*Exercise brief:* Check each line of the entries below for the word "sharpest", and copy out the ones that have it.

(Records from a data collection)
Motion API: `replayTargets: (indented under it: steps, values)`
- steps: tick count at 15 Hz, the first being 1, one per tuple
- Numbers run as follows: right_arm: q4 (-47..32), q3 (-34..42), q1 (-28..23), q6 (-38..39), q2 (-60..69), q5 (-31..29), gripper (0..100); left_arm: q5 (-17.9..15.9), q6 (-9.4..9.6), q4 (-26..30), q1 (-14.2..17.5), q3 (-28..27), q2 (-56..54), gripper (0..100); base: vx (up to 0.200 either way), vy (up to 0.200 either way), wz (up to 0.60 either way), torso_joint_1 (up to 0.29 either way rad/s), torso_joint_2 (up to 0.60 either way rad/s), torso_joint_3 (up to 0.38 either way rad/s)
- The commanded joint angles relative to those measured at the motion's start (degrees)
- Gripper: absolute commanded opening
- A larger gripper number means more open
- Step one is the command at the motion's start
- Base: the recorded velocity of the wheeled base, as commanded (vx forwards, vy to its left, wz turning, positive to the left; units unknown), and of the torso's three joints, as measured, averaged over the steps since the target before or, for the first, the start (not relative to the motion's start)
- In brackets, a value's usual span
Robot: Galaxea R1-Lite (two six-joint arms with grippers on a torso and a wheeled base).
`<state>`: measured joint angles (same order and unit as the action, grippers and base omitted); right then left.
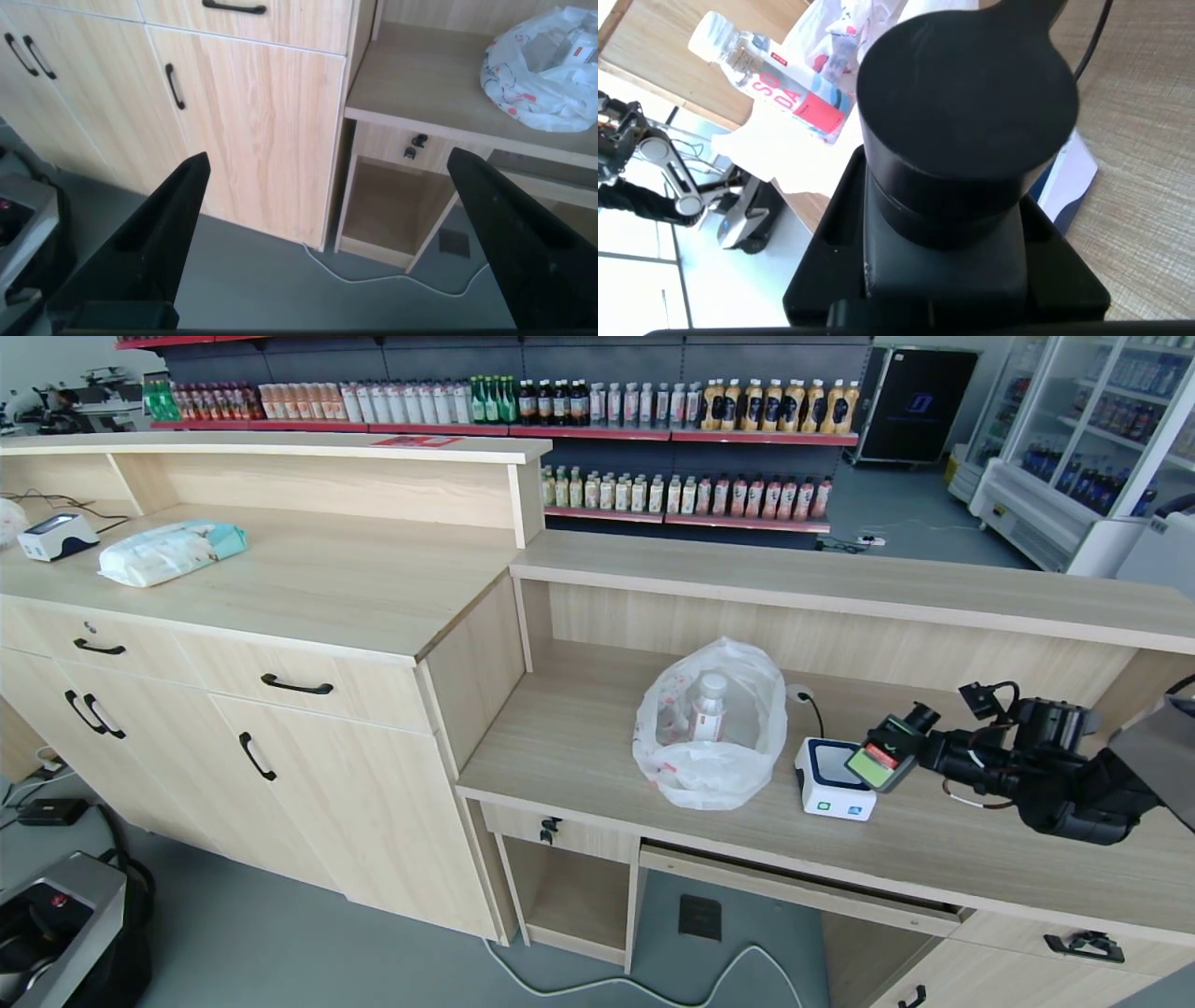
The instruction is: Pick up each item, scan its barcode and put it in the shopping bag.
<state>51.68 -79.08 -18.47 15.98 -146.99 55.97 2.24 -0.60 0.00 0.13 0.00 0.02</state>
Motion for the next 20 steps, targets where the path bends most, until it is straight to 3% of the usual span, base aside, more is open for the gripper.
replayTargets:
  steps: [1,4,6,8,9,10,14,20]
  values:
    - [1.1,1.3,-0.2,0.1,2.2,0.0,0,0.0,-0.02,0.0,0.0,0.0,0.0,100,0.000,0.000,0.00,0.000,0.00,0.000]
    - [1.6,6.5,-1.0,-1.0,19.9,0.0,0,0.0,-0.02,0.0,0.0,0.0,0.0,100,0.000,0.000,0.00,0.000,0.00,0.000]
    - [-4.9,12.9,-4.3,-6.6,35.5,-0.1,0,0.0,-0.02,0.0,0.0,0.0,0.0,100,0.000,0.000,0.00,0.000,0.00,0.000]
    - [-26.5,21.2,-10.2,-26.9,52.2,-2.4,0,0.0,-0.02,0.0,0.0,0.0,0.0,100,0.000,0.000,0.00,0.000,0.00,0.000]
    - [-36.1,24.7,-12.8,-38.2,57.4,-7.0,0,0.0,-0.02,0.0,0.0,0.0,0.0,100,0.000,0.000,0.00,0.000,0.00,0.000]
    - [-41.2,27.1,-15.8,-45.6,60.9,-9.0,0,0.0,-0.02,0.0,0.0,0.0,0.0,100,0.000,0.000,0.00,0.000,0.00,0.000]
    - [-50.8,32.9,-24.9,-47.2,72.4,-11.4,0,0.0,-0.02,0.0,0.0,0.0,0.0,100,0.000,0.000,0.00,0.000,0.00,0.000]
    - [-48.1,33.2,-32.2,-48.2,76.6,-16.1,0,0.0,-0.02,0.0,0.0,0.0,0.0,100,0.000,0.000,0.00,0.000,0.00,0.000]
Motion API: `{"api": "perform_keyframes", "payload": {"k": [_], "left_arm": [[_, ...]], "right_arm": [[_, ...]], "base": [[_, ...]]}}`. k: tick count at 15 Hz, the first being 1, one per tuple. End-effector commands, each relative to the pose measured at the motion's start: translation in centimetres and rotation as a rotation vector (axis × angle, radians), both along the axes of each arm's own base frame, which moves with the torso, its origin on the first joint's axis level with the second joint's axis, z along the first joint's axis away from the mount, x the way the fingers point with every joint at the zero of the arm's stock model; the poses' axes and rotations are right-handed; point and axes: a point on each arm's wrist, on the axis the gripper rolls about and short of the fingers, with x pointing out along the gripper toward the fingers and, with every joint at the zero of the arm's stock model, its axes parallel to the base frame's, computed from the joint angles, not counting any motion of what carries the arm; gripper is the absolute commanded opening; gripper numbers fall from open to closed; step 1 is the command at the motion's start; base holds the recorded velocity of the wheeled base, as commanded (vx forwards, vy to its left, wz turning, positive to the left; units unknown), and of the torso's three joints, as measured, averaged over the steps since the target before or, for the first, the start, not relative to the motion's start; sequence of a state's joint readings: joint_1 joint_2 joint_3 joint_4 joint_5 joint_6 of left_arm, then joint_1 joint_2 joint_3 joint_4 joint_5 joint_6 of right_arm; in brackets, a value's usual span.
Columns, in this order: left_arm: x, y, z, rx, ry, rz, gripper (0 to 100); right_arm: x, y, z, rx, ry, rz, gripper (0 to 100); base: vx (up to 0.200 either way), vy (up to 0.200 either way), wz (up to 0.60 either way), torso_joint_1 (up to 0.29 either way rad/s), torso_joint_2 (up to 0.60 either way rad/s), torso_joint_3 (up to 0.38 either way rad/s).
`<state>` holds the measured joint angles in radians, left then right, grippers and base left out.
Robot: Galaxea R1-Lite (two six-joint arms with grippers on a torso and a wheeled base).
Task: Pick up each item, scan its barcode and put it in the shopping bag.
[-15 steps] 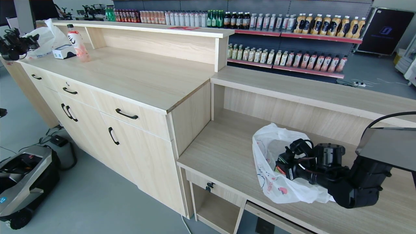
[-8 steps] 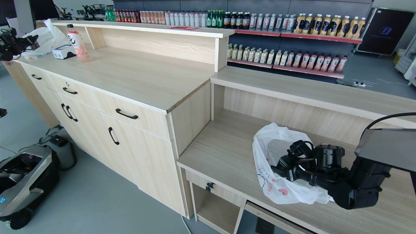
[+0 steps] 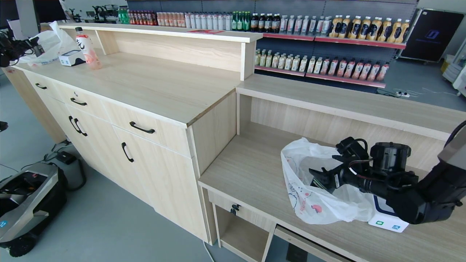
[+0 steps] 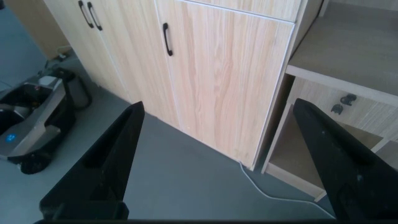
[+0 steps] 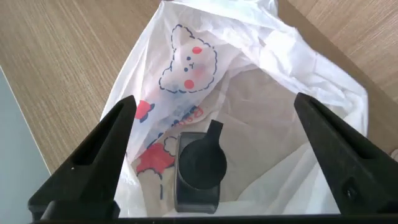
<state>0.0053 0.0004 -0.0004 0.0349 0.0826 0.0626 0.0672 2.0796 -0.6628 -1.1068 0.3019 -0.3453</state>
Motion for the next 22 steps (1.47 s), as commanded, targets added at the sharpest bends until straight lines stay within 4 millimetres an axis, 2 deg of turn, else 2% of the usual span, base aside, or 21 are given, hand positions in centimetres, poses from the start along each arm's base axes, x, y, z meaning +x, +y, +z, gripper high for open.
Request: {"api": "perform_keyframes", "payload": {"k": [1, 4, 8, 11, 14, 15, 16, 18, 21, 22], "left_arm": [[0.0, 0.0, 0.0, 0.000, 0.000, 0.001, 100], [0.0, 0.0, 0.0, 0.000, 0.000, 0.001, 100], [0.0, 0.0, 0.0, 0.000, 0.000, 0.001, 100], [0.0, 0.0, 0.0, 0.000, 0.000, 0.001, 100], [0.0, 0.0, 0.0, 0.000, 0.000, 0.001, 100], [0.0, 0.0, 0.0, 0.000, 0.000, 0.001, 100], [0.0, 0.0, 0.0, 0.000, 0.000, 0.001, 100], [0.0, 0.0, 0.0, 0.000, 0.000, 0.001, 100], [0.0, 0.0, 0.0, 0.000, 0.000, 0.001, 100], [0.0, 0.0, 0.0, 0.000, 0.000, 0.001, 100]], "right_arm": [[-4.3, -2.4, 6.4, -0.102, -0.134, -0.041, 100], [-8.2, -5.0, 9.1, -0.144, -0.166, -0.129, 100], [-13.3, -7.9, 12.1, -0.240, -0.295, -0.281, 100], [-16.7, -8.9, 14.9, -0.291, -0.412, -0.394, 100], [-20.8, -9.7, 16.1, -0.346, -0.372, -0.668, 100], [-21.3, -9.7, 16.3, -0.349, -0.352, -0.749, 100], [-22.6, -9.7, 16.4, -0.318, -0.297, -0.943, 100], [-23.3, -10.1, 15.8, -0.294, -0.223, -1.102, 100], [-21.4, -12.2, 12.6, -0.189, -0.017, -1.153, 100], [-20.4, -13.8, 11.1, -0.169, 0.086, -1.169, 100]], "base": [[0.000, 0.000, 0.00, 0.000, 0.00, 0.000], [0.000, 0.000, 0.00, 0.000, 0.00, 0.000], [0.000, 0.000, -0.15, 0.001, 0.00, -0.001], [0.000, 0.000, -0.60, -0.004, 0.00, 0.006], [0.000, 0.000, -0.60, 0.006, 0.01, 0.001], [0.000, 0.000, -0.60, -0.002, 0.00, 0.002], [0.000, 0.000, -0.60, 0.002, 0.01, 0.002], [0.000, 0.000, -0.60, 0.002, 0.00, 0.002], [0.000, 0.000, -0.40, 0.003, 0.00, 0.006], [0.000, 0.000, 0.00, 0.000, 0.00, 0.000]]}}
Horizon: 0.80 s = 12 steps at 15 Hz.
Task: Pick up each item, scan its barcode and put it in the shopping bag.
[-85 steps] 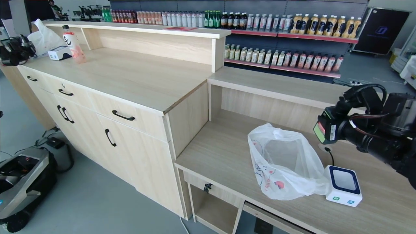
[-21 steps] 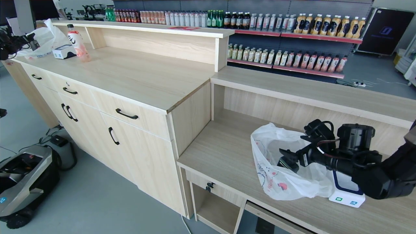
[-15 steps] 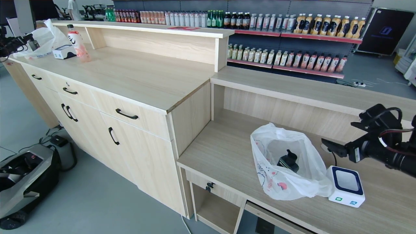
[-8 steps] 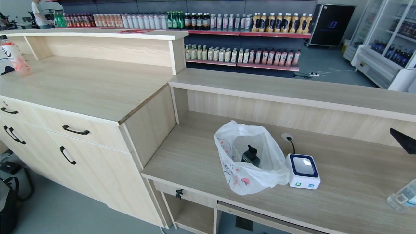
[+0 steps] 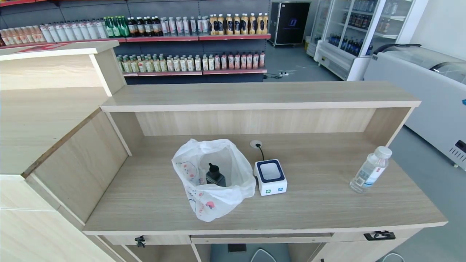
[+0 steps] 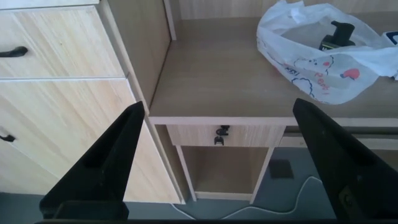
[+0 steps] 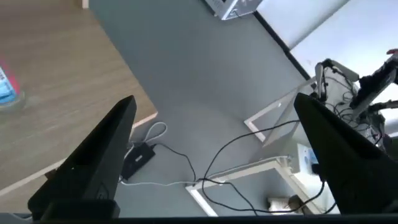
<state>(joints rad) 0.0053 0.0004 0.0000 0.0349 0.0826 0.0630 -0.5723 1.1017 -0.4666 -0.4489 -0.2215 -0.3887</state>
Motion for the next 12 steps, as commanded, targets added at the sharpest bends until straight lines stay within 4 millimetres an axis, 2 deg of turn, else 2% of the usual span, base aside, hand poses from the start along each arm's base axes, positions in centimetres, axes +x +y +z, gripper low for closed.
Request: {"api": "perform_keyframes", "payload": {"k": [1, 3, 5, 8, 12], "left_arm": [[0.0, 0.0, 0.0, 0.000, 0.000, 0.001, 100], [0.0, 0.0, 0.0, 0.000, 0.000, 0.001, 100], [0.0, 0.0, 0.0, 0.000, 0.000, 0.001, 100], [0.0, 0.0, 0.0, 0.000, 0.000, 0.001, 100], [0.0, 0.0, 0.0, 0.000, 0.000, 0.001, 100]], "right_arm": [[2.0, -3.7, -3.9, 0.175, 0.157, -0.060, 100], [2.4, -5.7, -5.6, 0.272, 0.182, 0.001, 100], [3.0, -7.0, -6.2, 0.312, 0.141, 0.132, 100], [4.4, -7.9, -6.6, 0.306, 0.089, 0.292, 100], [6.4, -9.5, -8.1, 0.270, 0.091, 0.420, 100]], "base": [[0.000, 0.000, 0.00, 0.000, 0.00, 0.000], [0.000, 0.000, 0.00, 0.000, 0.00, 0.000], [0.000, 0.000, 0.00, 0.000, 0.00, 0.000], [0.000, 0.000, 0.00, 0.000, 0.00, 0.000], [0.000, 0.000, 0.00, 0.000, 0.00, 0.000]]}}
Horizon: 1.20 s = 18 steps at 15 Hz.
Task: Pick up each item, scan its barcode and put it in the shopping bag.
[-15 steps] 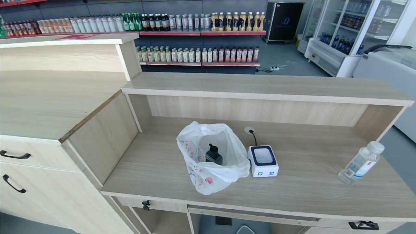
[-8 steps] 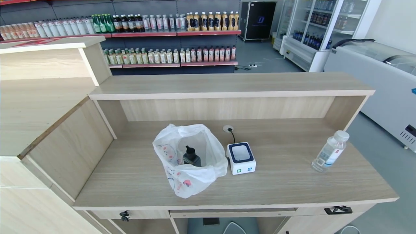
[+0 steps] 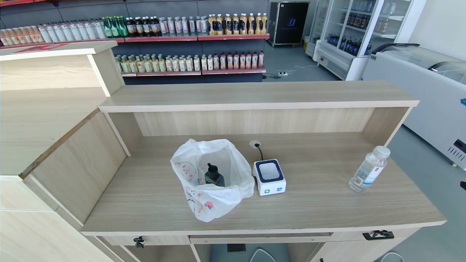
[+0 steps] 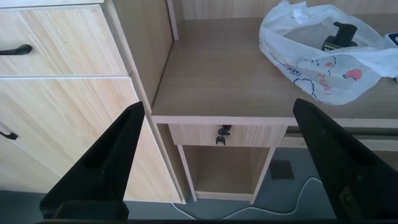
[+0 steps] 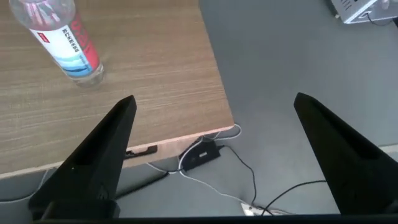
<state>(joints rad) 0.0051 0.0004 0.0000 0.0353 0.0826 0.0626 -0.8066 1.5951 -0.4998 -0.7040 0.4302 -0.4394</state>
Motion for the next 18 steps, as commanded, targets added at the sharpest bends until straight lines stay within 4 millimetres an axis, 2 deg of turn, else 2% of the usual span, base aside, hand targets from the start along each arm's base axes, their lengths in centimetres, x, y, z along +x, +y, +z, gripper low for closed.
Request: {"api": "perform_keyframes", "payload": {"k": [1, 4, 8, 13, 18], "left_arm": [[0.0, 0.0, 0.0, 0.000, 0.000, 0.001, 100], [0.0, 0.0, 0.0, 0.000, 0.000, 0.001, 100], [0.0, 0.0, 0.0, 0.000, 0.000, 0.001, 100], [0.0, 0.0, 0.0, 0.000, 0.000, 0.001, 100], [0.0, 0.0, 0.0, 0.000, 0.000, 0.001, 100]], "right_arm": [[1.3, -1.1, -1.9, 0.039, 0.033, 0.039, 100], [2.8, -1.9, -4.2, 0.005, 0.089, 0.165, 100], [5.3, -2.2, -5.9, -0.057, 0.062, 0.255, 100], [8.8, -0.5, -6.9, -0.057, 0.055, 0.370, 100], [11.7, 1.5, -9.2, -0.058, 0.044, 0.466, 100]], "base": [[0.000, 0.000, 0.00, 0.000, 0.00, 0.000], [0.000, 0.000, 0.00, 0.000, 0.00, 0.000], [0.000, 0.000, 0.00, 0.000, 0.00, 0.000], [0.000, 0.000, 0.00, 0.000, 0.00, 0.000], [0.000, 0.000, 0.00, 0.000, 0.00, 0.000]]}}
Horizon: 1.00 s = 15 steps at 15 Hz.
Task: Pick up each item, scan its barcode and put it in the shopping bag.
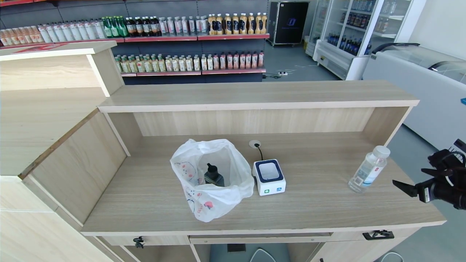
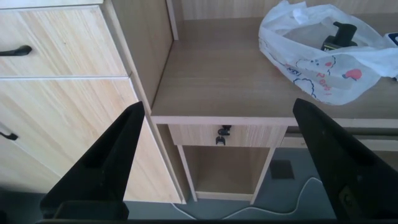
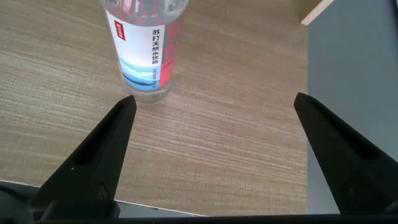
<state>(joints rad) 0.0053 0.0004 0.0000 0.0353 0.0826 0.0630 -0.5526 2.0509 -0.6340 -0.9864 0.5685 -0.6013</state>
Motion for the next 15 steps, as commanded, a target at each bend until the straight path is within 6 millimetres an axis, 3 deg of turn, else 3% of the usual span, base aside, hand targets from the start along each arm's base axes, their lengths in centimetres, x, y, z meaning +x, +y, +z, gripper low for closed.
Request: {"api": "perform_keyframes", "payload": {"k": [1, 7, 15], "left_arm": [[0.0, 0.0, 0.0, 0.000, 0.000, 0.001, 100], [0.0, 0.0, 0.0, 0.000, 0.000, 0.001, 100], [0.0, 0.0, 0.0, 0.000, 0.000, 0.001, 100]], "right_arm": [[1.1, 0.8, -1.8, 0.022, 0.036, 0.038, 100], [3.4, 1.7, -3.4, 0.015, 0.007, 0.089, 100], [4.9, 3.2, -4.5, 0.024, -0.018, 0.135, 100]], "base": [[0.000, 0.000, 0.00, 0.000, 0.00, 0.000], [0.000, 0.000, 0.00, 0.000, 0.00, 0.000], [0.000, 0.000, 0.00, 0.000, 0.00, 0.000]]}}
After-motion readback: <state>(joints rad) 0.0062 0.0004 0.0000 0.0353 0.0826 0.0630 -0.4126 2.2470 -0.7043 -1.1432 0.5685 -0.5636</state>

*Answer section:*
Motion for the next 22 steps (1.47 s), as commanded, targets added at the sharpest bends until straight lines stay within 4 millimetres an axis, 2 deg of turn, else 2% of the usual span, base aside, or 21 are given, hand positions in centimetres, poses from the start along each arm's base axes, x, y, z meaning +x, +y, +z, gripper high for open.
Motion for the next 12 steps, as commanded, targets added at the sharpest bends until straight lines stay within 4 millimetres an axis, 2 deg of turn, else 2% of the usual span, base aside, hand poses from the start along each arm's base axes, positions in centimetres, axes +x +y +z, gripper low for closed.
Motion for the next 18 steps, as commanded, targets added at the sharpest bends until straight lines stay within 4 millimetres an axis, 2 deg of turn, else 2% of the usual span, base aside, hand targets from the start along each arm's base axes, their lengths in centimetres, x, y, z along +x, +y, +z, gripper low for closed.

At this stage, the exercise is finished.